The 1940 film They Drive by Night is a semi-remake.


Tropes:

  • Artistic License – Law: You wouldn't get disbarred for punching someone in court. Maybe prosecuted for assault, but not disbarred.
  • Brownface: Paul Muni, an Eastern European Jew, wearing makeup to play a Mexican.
  • Chekhov's Gun: After the extended discussion where Charlie shows off his remote-operated garage door for Johnny, it's not hard to guess that the garage and door will be important. Sure enough, Marie leaves a drunk Charlie in there with the engine running, then uses the remote control censor to close the door, leaving Charlie to die of carbon monoxide poisoning.
  • Dropped a Bridge on Him: The nasty final meeting between Dale and Johnny has her cruelly rejecting him, him grabbing onto her arm, her pulling away from him, and her running out into the street...where she's hit by a car.
  • Drowning My Sorrows: The priest observes Johnny's intoxication after his disbarment, and Johnny says "I had to do something to keep from thinking."
  • Drunk Driver: Why Dale plowed her car into a produce peddler's truck. Since it's 1935 and she's rich, she suffers no consequences.
  • Establishing Character Moment: Marie's bedroom eyes and the way she purrs "Hello, Johnny" when she sees him at the nightclub tell the viewer exactly what her deal is.
  • Exploding Calendar: Months torn off a calendar illustrate the Time Skip of nearly a year before Act II finds Johnny in Mexico working as manager of a casino.
  • The Film of the Book: Adapted from the 1934 novel Border Town by Carroll Graham.
  • Lousy Lovers Are Losers: Marie is the young and beautiful wife of the amiable but dimwitted fat Charlie, who is 20 years older than her and is unable to sexually satisfy her. In her sexual frustration, she attempts to cheat on him with Johnny, the virile manager of his casino, but Johnny is too smart to ruin his good job by Sleeping with the Boss's Wife and refuses her advances.
  • Mal Mariée: It's not explained how young, curvy Marie got married to a dimwitted fat guy who's a good 20 years older than she is. However it happened, she clearly loathes him and she's sexually frustrated, so she sets her sights on Johnny.
  • Nouveau Riche: How Old Money Dale regards Johnny, the ethnic striver from the lower classes. She clearly gets thrills from dating such a "dangerous" character but, in the final confrontation when Johnny asks her to marry him, she says spitefully that he's of a lower class than her and it could never happen.
  • Overly-Nervous Flop Sweat: Charlie is mopping sweat from his big bald dome as some shady types lean on him to sell his casino. Johnny's presence gives Charlie the courage to say "no".

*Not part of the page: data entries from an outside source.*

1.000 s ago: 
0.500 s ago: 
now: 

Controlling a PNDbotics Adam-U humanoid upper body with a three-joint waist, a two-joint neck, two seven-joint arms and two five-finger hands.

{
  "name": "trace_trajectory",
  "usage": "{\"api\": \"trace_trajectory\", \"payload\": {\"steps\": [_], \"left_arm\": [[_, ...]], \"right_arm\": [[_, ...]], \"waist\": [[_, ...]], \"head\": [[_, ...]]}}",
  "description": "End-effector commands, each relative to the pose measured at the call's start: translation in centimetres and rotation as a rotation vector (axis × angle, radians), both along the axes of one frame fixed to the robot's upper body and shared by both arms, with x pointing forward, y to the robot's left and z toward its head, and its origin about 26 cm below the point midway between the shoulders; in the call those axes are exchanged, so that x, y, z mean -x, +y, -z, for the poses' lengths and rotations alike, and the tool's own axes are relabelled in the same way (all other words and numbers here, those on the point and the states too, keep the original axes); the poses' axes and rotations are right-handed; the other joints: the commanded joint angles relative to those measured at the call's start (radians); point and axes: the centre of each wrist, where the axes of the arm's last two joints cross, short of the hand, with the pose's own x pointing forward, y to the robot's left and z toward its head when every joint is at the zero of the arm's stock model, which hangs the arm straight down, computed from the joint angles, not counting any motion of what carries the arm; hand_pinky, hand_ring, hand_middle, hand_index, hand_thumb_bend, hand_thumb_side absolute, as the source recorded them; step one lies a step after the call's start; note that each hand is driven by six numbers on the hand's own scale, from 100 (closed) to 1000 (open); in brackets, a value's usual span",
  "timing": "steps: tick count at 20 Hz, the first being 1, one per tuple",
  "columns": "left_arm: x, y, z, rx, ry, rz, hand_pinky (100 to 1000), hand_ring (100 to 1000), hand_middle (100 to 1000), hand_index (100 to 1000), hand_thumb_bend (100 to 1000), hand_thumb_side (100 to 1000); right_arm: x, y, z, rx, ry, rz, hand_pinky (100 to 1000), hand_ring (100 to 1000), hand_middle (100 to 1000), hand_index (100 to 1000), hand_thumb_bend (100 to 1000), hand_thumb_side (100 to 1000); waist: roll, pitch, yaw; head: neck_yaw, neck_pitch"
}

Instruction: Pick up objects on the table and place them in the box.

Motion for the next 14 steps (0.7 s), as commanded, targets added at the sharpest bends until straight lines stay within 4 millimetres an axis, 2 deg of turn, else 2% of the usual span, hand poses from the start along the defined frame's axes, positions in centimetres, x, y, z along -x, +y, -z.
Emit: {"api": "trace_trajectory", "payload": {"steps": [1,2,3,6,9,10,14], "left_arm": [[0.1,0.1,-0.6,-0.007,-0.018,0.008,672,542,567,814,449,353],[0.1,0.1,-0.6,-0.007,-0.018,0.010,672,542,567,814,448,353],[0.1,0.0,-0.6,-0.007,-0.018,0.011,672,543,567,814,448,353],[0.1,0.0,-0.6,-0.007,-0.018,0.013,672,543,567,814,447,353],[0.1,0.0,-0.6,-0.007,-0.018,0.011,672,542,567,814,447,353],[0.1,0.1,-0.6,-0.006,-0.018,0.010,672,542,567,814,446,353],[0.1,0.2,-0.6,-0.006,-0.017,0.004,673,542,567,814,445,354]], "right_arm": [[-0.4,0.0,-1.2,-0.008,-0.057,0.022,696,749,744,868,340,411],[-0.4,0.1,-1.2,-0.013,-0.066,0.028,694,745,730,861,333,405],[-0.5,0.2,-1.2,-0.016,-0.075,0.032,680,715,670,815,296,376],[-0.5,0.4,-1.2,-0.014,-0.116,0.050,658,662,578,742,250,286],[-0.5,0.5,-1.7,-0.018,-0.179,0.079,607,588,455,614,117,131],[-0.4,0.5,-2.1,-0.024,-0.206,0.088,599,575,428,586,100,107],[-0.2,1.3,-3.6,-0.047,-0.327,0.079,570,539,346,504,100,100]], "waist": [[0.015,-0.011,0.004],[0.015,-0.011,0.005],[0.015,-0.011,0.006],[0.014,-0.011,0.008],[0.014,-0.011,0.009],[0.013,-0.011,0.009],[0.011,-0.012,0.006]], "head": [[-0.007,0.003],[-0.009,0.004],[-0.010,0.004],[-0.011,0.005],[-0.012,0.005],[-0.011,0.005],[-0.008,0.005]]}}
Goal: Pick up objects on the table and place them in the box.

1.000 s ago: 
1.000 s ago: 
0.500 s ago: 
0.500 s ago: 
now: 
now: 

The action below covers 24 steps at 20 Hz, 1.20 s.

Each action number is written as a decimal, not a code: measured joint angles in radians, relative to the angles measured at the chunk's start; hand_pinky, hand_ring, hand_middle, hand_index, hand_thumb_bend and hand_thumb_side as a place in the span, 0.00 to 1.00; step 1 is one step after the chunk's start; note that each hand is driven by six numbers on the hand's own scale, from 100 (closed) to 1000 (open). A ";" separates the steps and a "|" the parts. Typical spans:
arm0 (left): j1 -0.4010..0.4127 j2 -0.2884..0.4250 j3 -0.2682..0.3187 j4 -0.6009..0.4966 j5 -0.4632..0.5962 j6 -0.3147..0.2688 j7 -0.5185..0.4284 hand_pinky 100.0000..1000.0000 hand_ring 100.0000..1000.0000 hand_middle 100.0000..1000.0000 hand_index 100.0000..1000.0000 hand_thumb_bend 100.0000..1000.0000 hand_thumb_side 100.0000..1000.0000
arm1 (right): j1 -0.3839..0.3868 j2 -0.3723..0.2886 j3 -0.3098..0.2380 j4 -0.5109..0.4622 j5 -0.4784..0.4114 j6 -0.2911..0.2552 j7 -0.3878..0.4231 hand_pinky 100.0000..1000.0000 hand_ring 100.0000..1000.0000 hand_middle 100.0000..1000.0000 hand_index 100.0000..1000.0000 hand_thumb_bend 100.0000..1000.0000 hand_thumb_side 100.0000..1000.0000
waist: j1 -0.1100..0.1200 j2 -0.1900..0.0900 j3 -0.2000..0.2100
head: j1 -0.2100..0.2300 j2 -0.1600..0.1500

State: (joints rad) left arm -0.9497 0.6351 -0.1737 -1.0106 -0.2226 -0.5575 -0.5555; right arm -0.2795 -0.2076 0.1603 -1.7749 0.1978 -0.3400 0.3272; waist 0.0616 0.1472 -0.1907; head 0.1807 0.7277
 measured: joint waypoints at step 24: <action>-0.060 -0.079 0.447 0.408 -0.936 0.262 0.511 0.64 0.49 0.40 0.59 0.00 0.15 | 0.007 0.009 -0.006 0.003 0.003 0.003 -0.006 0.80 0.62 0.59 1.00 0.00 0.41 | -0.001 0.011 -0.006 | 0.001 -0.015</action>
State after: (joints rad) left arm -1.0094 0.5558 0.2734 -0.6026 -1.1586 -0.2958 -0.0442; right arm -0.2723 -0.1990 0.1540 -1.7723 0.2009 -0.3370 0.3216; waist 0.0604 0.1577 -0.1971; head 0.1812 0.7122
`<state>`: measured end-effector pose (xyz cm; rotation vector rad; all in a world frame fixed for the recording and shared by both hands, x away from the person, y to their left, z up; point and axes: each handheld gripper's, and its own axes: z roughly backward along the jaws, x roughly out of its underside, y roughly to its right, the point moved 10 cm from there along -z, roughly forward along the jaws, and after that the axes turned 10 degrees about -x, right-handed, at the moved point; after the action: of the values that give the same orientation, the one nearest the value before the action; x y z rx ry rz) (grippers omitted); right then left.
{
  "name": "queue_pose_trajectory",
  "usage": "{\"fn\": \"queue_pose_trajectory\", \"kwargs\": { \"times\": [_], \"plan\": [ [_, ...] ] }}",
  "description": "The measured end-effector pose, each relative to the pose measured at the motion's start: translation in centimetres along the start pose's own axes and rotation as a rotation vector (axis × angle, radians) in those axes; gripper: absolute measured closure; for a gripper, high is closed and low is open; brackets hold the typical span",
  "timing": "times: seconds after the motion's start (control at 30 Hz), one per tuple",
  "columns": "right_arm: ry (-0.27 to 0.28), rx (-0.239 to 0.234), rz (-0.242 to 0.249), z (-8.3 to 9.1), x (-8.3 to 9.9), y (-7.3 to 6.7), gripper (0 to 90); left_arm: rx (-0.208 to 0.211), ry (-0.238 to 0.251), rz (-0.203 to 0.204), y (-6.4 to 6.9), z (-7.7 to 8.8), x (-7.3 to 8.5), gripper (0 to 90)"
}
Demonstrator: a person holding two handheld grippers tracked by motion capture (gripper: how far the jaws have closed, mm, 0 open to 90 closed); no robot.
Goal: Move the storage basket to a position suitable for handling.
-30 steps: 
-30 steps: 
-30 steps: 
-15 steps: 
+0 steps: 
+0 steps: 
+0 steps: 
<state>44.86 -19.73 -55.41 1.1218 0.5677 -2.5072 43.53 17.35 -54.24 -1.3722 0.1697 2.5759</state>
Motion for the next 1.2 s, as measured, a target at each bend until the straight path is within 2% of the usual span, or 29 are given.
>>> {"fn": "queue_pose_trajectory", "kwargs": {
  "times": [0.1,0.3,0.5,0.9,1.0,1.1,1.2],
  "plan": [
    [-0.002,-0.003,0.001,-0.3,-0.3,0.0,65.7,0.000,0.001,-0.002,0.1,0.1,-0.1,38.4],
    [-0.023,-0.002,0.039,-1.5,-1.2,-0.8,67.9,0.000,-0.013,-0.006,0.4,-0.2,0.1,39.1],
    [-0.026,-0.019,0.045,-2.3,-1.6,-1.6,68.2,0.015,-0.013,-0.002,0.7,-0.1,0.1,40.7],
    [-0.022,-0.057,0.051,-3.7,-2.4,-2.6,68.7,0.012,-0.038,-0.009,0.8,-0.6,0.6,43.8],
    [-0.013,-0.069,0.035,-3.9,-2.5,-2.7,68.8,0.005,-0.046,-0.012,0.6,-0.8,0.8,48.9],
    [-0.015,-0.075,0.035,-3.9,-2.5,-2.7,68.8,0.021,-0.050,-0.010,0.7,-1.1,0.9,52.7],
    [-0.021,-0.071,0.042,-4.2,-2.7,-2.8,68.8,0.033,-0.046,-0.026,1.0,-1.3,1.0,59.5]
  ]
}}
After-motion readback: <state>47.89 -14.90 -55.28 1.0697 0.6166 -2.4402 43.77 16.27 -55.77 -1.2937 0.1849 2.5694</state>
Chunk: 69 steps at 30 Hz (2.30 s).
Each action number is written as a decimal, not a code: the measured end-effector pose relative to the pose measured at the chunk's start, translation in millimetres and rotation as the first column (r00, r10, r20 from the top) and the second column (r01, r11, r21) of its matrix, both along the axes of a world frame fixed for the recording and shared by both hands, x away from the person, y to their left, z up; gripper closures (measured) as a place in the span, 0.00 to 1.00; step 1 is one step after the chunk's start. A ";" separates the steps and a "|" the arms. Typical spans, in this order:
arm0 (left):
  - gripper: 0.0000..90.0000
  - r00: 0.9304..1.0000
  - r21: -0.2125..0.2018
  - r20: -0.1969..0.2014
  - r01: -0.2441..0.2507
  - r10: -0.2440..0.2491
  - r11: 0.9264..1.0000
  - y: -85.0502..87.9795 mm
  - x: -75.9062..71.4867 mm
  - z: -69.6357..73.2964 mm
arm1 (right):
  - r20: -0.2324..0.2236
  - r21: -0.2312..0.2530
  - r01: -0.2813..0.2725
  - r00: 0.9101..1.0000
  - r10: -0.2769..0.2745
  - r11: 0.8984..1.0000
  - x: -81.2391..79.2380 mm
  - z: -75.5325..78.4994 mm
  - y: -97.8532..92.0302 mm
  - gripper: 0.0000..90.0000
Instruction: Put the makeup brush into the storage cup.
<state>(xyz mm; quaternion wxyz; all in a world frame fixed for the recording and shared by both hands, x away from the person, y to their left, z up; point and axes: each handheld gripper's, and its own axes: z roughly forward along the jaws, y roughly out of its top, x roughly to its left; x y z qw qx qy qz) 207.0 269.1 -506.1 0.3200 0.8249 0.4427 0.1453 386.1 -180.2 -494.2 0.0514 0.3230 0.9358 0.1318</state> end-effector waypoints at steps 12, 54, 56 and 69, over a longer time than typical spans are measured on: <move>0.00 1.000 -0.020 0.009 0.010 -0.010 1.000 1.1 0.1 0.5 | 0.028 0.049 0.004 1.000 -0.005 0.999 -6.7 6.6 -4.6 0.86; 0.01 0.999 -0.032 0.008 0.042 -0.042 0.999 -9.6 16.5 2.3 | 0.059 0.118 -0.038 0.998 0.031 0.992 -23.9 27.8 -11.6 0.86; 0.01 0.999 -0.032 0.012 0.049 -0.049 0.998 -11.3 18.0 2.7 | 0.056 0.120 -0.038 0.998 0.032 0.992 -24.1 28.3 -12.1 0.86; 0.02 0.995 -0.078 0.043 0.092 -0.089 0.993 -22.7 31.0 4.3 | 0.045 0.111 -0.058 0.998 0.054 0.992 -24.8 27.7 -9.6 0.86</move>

  • Sexy Backless Outfit: Both Dale and Marie wear backless cocktail dresses when they go out clubbing.
  • Surprisingly Realistic Outcome: Johnny goes charging into court with his lawsuit, and proceeds to utterly botch his case and gets himself disbarred. Apparently that night-school law education wasn't a good one.
  • Uptown Girl: Johnny, the lower-middle-class ethnic striver, falls hard for Dale, the WASP society girl. She fails to return the favor.
  • Video Credits: At the start of the film, as was Warner Bros' house style during this era.
  • Widow's Weeds: Marie, who killed her husband, wears the black dress and veil when selling the local cops her story that Charlie's death was an accident.
  • Woman Scorned: After Johnny says he's still not interested in her after Charlie's death, but prefers Dale, Marie goes back to the cops and accuses Johnny of masterminding Charlie's murder. He gets arrested and probably would have gone to prison, but she has a mental breakdown on the stand.
  • You No Take Candle: Some racist humor with Marie's Chinese servant Wong, who protests her accusation that he's "creeping around" the house by saying "I no creep."